La Suprema Corte punisce severamente un 32enne che aveva inviato foto e messaggi espliciti ad una ragazza di 15 anni
di Redazione

In gergo si definisce “sexting”, la pratica di inviare foto erotiche attraverso i social. Con una sentenza che lascia poco spazio ai dubbi, la Cassazione ha stabilito che inviarle a un minore di 18 anni non soltanto costituisce reato, ma si tratta a tutti gli effetti di una violenza sessuale. La terza sezione penale della Suprema Corte si trovava ad esaminare il ricorso degli avocati di un uomo indagato per avere inviato messaggi e foto esplicite ad una ragazza minorenne invitandola a fare altrettanto sotto la minaccia di divulgare in pubblico le chat. La difesa dell’uomo, un 32enne lombardo, aveva precisato che non c’erano stati «incontri con la persona offesa, né c’era stata alcuna forma di induzione a pratiche sessuali». Quindi, mancando «l’atto sessuale», sosteneva dovesse cadere l’accusa di violenza sessuale. Secondo la sentenza resa nota martedì, «la violenza sessuale risultava ben integrata, pur in assenza di contatto fisico, quando gli atti sessuali coinvolgessero la corporeità sessuale della persona offesa e fossero finalizzati a compromettere il bene primario della libertà individuale nella prospettiva di soddisfare il proprio istinto sessuale».
Inoltre, i giudici hanno sottolineato che gli indizi di colpevolezza erano aggravati dal tono e dal contenuto dei messaggi finiti al centro del processo, «nell’induzione allo scambio di foto erotiche, nella conversazione sulle pregresse esperienze sessuali ed i gusti erotici, nella
crescente minaccia a divulgare in pubblico le chat».

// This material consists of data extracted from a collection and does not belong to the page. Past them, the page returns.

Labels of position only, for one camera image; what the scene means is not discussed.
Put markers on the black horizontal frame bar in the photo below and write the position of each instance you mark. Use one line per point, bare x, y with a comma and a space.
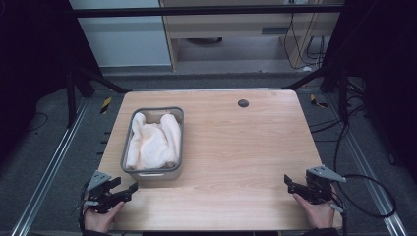
196, 11

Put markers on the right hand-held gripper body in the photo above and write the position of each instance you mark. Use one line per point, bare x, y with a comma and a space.
319, 183

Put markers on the white towel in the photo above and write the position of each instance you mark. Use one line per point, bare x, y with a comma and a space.
152, 144

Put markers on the aluminium floor rail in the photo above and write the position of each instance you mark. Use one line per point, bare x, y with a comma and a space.
49, 170
370, 173

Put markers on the grey plastic basket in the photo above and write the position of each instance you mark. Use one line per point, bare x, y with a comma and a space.
154, 173

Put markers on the person's left hand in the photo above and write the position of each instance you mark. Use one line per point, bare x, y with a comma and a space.
101, 219

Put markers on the black curtain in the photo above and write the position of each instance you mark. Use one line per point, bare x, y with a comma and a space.
387, 65
32, 65

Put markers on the yellow black tape marker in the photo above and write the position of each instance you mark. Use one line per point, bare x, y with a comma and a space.
316, 101
106, 105

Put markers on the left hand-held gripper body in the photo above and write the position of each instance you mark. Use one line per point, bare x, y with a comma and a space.
97, 185

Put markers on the white cabinet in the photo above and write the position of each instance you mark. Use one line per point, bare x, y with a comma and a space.
124, 39

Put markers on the person's right hand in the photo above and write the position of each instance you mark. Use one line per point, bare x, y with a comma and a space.
316, 213

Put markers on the light wooden desk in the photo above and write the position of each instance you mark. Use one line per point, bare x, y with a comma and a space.
229, 23

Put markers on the black metal stand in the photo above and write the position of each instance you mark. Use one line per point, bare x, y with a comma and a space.
71, 98
343, 98

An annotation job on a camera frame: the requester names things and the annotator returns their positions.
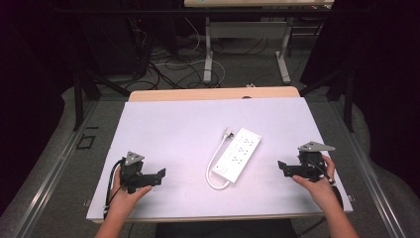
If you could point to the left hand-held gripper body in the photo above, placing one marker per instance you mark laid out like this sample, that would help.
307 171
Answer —
130 172

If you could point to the black metal stand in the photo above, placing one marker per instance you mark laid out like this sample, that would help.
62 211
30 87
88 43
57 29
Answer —
79 99
348 99

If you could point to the white power strip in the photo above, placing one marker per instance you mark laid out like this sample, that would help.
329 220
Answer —
238 154

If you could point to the metal floor rail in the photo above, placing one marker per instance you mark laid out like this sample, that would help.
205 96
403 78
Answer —
49 178
373 178

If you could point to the person's right hand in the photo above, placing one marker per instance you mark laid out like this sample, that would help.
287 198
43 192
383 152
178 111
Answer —
318 191

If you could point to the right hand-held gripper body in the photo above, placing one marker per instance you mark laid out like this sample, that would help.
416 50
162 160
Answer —
312 167

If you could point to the person's left hand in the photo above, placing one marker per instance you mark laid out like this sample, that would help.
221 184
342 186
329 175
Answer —
127 198

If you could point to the white table cover sheet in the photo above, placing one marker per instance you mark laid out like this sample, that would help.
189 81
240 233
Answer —
185 132

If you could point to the wooden table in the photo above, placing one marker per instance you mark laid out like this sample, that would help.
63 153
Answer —
198 94

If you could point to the white-legged desk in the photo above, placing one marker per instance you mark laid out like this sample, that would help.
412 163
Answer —
247 29

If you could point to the dark cloth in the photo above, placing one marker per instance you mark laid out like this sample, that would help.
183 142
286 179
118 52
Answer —
228 229

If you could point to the black equipment cabinet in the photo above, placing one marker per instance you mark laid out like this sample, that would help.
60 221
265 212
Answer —
112 43

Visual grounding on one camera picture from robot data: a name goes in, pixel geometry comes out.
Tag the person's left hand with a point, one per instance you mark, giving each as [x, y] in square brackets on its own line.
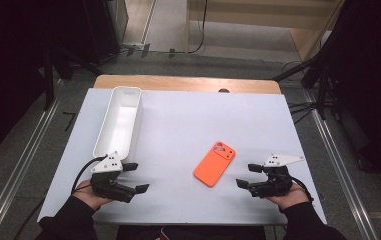
[88, 196]

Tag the person's right hand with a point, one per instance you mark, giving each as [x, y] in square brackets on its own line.
[289, 198]

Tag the orange phone case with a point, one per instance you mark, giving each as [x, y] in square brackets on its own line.
[213, 166]

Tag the white plastic bin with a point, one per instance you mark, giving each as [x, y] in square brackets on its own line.
[119, 123]

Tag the black metal stand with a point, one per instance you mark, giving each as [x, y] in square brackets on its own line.
[48, 86]
[321, 96]

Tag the white power strip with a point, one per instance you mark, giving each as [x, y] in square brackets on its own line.
[133, 45]

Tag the wooden shelf unit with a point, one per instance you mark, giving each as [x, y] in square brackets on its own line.
[244, 16]

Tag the red and white object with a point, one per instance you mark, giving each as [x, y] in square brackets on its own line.
[168, 234]

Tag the aluminium floor rail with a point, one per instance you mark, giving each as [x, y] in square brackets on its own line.
[18, 173]
[340, 166]

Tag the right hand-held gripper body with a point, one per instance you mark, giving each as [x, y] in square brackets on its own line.
[273, 185]

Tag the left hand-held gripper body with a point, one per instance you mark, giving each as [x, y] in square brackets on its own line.
[109, 186]

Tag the black curtain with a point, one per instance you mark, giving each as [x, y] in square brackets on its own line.
[371, 83]
[4, 66]

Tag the person's lap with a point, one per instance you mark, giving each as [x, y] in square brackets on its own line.
[211, 233]

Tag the black cabinet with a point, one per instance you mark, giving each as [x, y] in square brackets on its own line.
[101, 30]

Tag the white board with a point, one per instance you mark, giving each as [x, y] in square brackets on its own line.
[184, 116]

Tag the wooden table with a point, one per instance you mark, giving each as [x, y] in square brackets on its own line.
[184, 83]

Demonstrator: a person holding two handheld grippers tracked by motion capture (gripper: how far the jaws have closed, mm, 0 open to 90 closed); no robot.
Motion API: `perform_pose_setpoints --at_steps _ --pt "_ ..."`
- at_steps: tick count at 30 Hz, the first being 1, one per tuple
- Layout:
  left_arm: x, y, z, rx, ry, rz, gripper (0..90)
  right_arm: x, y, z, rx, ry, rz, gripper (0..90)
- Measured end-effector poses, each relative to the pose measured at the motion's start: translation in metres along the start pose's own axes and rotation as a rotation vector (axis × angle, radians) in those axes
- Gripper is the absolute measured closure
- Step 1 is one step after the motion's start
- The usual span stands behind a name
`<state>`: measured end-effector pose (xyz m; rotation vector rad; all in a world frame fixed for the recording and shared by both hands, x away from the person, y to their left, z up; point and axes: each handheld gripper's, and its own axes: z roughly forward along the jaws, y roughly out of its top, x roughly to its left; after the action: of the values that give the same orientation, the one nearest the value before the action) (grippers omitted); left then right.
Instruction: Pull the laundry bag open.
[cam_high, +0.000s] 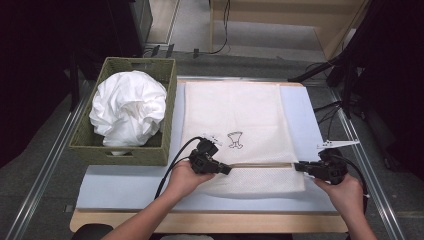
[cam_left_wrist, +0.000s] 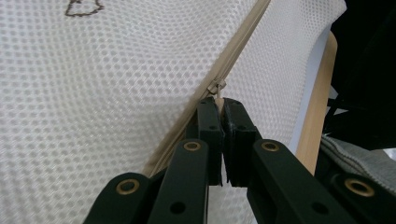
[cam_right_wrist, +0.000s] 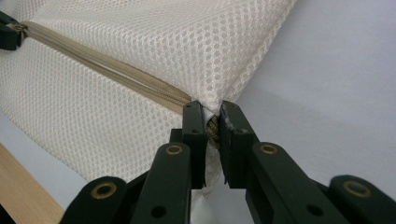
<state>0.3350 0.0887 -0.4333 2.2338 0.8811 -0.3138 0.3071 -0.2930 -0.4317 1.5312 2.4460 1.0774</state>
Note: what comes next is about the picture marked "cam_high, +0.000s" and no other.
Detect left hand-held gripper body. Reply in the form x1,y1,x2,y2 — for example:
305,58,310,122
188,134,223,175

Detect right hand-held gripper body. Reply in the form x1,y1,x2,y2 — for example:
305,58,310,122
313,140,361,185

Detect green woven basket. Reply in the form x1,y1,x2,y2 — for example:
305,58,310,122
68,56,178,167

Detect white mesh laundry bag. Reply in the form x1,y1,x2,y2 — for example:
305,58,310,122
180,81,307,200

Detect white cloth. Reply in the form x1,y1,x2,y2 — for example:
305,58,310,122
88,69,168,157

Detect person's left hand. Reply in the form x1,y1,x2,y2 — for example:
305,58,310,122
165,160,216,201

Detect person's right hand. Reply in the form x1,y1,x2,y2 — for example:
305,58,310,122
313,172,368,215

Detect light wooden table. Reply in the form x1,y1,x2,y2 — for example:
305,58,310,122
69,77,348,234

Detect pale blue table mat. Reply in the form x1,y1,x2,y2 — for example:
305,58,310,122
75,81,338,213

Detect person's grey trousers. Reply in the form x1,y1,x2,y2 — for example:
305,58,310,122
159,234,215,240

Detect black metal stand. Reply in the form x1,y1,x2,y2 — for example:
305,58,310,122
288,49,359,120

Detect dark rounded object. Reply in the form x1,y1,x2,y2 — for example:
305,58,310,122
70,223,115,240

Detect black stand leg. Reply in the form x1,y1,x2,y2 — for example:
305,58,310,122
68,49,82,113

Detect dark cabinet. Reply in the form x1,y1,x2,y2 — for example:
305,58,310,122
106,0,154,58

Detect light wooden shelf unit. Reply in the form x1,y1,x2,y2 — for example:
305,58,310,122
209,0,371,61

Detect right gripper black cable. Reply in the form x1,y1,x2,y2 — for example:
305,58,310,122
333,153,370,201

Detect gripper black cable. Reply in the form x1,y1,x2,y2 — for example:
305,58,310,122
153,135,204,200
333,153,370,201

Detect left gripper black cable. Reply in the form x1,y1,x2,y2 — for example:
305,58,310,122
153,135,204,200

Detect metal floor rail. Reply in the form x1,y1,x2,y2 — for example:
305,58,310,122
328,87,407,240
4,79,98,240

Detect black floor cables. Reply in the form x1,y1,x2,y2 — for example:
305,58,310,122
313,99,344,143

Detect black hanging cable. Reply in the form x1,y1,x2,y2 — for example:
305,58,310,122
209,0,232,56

Il procedimento è ancora in corso presso il tribunale di Milano, e l’uomo accusato è attualmente detenuto agli arresti dominciliari. Proprio nel tentativo di ribaltare la decisione del tribunale del Riesame di Milano, che aveva confermato la detenzione come forma di custodia cautelare, la difesa si era rivolta alla Cassazione sostenendo che, in assenza dell’atto sessuale, non fosse contestabile il reato di violenza sessuale. I giudici della Suprema Corte hanno però bocciato questa linea, ritenendo la decisione del Riesame «solida e ben motivata».